In the material below, find each line holding the string "pink" and copy it.
___ Material supplied ___
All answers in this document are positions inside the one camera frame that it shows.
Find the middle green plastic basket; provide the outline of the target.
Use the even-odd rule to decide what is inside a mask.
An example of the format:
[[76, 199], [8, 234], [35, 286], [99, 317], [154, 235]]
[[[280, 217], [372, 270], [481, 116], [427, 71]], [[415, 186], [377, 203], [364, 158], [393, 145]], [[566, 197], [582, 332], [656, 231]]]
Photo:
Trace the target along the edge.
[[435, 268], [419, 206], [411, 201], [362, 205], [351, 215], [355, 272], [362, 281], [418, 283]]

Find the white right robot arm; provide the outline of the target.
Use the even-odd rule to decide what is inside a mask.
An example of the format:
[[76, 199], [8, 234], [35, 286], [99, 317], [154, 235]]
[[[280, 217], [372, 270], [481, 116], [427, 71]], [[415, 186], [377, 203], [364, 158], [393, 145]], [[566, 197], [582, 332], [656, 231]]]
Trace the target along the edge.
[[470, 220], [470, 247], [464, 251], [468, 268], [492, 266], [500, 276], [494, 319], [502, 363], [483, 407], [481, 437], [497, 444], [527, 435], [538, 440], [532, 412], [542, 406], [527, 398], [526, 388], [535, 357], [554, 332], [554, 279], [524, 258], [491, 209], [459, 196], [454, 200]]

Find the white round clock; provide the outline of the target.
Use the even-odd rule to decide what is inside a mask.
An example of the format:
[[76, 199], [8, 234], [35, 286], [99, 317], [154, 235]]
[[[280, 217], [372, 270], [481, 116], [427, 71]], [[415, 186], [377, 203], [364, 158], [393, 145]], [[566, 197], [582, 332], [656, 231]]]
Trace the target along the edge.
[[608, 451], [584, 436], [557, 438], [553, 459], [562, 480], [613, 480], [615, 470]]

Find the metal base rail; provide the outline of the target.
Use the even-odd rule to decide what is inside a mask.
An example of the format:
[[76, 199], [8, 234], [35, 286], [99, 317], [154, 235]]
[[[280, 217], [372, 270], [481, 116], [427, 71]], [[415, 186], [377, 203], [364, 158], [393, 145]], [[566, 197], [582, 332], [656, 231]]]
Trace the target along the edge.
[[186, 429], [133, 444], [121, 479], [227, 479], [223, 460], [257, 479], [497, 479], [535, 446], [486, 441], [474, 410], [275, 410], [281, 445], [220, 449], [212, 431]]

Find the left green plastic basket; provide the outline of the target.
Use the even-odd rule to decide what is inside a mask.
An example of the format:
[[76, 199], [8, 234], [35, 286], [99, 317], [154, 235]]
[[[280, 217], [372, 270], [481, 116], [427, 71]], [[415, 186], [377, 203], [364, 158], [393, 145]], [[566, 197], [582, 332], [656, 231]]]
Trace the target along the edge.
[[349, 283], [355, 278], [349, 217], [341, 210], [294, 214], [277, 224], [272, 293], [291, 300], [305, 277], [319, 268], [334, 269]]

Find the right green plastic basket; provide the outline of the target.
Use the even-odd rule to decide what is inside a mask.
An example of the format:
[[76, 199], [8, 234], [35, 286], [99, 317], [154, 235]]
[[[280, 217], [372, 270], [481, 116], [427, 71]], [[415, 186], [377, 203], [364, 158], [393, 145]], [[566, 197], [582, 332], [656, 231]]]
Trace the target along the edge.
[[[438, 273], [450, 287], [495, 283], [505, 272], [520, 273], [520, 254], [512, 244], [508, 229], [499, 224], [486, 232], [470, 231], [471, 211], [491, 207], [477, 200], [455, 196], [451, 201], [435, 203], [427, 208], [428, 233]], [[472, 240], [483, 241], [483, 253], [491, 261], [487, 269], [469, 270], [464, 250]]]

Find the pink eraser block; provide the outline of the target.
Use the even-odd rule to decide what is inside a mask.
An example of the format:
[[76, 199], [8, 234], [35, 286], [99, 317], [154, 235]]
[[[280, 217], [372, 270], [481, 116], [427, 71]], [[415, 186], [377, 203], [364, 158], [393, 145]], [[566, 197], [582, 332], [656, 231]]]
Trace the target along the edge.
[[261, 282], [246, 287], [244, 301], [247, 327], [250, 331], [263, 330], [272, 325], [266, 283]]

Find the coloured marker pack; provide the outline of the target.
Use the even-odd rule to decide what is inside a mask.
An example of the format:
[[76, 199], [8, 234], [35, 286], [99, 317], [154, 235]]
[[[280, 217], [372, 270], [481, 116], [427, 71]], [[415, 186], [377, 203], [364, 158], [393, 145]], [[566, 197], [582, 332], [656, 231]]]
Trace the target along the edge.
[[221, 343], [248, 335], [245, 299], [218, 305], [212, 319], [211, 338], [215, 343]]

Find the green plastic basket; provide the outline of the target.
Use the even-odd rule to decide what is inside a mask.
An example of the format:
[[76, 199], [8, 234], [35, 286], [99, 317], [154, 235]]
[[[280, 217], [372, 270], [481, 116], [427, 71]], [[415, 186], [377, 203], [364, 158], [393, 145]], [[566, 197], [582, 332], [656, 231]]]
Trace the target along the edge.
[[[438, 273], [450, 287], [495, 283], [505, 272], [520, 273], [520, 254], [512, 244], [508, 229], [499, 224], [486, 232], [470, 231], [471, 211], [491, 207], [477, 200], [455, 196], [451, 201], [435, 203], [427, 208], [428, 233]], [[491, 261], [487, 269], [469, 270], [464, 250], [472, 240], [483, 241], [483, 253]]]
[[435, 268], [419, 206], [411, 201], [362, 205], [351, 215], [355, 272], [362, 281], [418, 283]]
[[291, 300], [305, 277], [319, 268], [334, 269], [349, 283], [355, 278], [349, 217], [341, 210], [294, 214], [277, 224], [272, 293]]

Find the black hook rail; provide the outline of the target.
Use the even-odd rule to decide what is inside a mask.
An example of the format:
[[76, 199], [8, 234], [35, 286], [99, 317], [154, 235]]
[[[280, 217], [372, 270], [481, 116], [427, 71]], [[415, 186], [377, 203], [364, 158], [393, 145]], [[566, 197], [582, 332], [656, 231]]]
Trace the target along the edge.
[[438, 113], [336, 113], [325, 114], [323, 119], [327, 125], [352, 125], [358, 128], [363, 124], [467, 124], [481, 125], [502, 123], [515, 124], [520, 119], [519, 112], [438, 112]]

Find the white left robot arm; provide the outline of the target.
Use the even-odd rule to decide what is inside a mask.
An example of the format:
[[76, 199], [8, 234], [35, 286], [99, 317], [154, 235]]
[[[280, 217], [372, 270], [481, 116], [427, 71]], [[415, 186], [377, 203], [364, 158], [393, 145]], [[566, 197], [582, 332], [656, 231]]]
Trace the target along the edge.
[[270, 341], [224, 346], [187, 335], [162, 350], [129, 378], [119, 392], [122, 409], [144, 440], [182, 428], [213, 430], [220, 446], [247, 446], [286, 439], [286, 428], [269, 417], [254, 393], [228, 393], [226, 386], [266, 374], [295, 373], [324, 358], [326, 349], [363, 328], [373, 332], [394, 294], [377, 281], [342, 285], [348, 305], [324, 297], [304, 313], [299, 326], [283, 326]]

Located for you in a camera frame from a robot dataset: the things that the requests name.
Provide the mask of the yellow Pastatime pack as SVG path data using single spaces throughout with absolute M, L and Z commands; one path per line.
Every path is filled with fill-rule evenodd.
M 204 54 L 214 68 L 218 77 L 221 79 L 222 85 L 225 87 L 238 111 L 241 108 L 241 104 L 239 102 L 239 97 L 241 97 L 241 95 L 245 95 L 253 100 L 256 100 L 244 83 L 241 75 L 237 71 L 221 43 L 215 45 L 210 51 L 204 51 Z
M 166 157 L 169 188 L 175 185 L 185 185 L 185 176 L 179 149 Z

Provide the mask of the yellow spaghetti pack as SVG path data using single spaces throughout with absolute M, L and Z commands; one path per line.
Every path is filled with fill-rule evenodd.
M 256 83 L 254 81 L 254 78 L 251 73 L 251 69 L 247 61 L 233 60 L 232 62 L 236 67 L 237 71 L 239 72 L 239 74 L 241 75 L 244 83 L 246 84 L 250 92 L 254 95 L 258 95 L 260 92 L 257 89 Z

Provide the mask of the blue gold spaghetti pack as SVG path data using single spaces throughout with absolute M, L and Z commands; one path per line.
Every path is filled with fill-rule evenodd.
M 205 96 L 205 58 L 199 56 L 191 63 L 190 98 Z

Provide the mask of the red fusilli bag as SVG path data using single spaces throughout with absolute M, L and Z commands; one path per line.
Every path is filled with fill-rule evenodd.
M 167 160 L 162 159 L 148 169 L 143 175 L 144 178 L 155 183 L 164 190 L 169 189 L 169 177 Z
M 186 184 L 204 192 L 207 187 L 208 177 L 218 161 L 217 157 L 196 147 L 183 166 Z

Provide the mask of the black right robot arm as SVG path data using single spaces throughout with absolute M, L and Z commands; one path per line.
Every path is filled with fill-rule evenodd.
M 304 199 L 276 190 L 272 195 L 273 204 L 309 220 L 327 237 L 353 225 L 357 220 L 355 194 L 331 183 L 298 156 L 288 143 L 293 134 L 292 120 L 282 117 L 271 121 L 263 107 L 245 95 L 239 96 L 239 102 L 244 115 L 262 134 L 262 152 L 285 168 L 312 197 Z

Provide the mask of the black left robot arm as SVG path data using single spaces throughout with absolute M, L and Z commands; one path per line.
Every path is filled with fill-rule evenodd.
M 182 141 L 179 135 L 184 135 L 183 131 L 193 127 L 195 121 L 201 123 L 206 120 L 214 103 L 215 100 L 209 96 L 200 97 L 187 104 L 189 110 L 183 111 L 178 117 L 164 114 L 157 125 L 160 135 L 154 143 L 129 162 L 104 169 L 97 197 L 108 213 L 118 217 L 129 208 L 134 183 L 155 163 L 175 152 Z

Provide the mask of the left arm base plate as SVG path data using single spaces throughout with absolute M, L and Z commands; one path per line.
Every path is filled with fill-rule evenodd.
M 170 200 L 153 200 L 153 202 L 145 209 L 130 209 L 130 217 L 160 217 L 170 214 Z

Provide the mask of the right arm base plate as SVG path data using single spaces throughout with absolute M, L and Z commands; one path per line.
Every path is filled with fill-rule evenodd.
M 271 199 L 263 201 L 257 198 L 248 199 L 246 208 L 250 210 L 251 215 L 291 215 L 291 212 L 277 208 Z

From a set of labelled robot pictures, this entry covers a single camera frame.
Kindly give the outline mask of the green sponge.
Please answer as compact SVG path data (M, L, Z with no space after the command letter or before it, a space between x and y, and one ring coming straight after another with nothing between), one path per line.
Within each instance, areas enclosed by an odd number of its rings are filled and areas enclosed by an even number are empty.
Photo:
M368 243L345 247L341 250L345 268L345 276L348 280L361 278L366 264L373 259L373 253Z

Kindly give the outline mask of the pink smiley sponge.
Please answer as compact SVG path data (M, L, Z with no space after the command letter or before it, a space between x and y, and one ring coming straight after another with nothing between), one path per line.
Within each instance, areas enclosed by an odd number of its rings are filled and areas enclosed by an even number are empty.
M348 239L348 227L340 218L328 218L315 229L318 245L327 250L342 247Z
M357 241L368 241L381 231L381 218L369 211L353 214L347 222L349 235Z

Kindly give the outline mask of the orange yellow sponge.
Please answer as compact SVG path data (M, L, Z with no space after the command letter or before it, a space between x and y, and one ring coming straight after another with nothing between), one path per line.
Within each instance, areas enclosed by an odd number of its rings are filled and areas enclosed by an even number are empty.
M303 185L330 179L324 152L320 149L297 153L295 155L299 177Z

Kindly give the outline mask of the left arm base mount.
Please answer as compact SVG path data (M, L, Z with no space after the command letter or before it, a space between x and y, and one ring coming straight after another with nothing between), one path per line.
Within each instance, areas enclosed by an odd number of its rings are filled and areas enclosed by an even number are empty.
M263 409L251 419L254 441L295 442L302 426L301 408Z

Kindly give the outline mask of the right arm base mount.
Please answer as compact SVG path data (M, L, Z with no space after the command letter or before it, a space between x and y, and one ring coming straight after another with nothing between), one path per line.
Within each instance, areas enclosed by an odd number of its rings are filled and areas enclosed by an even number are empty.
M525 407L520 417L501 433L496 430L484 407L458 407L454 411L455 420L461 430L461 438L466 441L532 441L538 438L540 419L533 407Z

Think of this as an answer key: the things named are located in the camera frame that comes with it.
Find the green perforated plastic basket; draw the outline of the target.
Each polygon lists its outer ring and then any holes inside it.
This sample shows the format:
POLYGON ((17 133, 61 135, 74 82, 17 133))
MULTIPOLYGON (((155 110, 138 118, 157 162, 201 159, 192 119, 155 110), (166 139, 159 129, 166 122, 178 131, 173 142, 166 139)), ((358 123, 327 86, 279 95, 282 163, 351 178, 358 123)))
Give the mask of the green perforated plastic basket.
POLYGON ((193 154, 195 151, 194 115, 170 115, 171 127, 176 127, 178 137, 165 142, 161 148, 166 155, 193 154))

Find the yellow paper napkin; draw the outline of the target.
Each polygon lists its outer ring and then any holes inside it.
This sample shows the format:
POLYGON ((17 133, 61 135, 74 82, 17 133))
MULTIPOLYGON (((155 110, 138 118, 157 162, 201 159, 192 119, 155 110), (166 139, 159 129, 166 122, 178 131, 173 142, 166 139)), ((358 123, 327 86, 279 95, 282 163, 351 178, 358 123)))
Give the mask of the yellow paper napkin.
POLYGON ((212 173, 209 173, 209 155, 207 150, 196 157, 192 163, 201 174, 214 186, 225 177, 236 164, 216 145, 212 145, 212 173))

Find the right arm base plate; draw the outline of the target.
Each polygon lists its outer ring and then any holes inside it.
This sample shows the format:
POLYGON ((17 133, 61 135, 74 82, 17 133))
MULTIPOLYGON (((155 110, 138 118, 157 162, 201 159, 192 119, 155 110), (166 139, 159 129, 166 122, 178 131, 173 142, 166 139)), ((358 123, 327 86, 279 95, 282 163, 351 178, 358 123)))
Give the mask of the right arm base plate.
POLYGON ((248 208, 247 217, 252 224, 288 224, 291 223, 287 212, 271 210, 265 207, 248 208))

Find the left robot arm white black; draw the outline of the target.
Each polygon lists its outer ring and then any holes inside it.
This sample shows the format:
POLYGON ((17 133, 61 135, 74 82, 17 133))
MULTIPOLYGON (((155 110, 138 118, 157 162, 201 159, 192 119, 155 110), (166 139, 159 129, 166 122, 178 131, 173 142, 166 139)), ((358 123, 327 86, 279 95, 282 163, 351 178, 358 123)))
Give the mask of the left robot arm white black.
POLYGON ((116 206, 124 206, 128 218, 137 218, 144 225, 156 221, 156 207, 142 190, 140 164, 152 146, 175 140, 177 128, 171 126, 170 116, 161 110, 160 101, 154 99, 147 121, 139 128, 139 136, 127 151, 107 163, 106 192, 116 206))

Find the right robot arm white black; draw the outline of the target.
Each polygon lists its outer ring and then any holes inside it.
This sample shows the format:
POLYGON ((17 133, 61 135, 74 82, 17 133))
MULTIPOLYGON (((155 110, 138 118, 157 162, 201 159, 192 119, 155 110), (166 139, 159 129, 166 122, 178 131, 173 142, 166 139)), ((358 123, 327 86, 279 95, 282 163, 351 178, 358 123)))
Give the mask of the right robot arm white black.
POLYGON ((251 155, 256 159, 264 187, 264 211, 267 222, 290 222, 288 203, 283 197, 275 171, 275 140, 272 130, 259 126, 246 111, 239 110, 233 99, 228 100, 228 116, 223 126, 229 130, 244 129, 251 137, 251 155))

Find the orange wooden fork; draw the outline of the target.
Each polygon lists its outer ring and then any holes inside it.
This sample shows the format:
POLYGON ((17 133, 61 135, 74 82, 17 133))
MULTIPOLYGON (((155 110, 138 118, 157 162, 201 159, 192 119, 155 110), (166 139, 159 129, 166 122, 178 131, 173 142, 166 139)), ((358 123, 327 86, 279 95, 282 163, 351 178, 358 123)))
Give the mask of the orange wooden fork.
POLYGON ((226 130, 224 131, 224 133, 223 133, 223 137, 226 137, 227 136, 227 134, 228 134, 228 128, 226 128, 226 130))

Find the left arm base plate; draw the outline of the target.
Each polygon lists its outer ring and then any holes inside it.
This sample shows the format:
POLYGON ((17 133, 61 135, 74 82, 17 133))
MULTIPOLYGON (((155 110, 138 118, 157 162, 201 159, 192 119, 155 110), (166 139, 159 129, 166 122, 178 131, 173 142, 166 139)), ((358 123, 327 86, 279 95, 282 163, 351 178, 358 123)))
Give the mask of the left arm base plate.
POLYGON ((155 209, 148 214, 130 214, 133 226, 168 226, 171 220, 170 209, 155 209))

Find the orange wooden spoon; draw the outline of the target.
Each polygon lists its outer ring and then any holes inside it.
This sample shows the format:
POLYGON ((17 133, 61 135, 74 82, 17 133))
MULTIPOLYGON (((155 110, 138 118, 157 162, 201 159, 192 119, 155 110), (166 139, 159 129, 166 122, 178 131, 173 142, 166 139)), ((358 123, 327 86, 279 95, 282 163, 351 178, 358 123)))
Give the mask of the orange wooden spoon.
___
### Result
Find the pink eraser block; provide the outline of the target.
Kindly give the outline mask of the pink smiley sponge.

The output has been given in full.